Work item
Everything in the data below is to be reproduced without any deviation.

Dataset excerpt
◆ ◆ ◆ ◆

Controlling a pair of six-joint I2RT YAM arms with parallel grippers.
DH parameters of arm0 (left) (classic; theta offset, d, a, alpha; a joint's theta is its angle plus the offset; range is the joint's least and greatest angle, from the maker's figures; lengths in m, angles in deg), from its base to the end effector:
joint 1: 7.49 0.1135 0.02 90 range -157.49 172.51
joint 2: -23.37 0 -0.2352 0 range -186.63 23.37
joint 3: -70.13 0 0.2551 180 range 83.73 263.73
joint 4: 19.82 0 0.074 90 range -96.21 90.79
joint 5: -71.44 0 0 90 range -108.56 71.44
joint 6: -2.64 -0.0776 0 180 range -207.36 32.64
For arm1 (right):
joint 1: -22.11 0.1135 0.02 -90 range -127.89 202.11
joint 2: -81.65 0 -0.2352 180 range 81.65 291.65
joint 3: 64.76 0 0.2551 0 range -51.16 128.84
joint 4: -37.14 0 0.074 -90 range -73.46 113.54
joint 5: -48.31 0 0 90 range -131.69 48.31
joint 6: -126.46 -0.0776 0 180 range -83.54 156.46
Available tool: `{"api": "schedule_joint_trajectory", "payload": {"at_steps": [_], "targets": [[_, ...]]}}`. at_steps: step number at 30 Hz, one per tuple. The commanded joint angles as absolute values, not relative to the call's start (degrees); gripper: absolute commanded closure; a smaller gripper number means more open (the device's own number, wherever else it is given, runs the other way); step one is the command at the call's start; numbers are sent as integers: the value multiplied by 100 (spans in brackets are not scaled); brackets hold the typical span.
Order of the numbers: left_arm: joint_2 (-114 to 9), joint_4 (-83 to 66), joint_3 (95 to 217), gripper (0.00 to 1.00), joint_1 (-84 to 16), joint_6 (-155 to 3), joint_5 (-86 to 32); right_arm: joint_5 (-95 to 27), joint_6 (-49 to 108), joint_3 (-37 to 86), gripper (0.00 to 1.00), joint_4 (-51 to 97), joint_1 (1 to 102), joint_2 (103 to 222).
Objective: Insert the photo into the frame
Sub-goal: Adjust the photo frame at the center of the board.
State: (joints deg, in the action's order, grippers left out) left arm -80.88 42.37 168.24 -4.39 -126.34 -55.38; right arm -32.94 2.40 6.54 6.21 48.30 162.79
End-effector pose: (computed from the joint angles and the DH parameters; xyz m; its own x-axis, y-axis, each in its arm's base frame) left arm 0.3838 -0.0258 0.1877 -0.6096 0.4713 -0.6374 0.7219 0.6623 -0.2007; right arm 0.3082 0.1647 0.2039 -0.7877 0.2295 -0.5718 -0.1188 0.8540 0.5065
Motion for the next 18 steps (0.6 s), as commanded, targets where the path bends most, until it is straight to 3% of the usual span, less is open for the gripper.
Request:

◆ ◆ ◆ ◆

Result of the exercise
Controlling a pair of six-joint I2RT YAM arms with parallel grippers.
DH parameters of arm0 (left) (classic; theta offset, d, a, alpha; a joint's theta is its angle plus the offset; range is the joint's least and greatest angle, from the maker's figures; lengths in m, angles in deg), from its base to the end effector:
joint 1: 7.49 0.1135 0.02 90 range -157.49 172.51
joint 2: -23.37 0 -0.2352 0 range -186.63 23.37
joint 3: -70.13 0 0.2551 180 range 83.73 263.73
joint 4: 19.82 0 0.074 90 range -96.21 90.79
joint 5: -71.44 0 0 90 range -108.56 71.44
joint 6: -2.64 -0.0776 0 180 range -207.36 32.64
For arm1 (right):
joint 1: -22.11 0.1135 0.02 -90 range -127.89 202.11
joint 2: -81.65 0 -0.2352 180 range 81.65 291.65
joint 3: 64.76 0 0.2551 0 range -51.16 128.84
joint 4: -37.14 0 0.074 -90 range -73.46 113.54
joint 5: -48.31 0 0 90 range -131.69 48.31
joint 6: -126.46 -0.0776 0 180 range -83.54 156.46
Available tool: `{"api": "schedule_joint_trajectory", "payload": {"at_steps": [_], "targets": [[_, ...]]}}`. at_steps: step number at 30 Hz, one per tuple. The commanded joint angles as absolute values, not relative to the call's start (degrees); gripper: absolute commanded closure; a smaller gripper number means more open (the device's own number, wherever else it is given, runs the other way); step one is the command at the call's start; numbers are sent as integers: the value multiplied by 100 (spans in brackets are not scaled); brackets hold the typical span.
Order of the numbers: left_arm: joint_2 (-114 to 9), joint_4 (-83 to 66), joint_3 (95 to 217), gripper (0.00 to 1.00), joint_1 (-84 to 16), joint_6 (-155 to 3), joint_5 (-86 to 32); right_arm: joint_5 (-95 to 27), joint_6 (-49 to 108), joint_3 (-37 to 86), gripper (0.00 to 1.00), joint_4 (-51 to 97), joint_1 (1 to 102), joint_2 (103 to 222).
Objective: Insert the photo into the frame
Sub-goal: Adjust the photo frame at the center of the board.
State: (joints deg, in the action's order, grippers left out) left arm -80.88 42.37 168.24 -4.39 -126.34 -55.38; right arm -32.94 2.40 6.54 6.21 48.30 162.79
End-effector pose: (computed from the joint angles and the DH parameters; xyz m; its own x-axis, y-axis, each in its arm's base frame) left arm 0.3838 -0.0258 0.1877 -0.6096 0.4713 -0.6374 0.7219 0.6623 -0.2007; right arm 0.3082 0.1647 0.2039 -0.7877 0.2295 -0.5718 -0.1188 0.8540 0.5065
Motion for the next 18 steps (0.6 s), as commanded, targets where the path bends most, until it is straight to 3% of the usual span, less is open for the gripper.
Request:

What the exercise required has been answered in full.